In the material below, how many lines contain "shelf"? Answer with the number alone.

- [Information shown]

============

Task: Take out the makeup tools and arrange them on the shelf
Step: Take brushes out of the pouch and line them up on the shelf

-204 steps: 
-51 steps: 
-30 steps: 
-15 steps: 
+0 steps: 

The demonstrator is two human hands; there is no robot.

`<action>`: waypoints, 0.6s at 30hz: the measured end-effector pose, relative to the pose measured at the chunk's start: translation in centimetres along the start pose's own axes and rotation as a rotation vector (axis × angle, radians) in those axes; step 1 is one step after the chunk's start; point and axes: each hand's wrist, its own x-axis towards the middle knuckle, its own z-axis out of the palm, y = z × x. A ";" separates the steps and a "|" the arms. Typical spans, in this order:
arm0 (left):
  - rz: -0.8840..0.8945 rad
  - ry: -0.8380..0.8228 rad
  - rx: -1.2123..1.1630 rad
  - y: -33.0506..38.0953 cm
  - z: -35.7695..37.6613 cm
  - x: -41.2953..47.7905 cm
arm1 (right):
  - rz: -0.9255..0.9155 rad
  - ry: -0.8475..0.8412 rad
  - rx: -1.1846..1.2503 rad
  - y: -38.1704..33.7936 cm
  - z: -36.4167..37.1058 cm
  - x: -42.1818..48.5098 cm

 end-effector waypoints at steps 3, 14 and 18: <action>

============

- [Worked solution]
2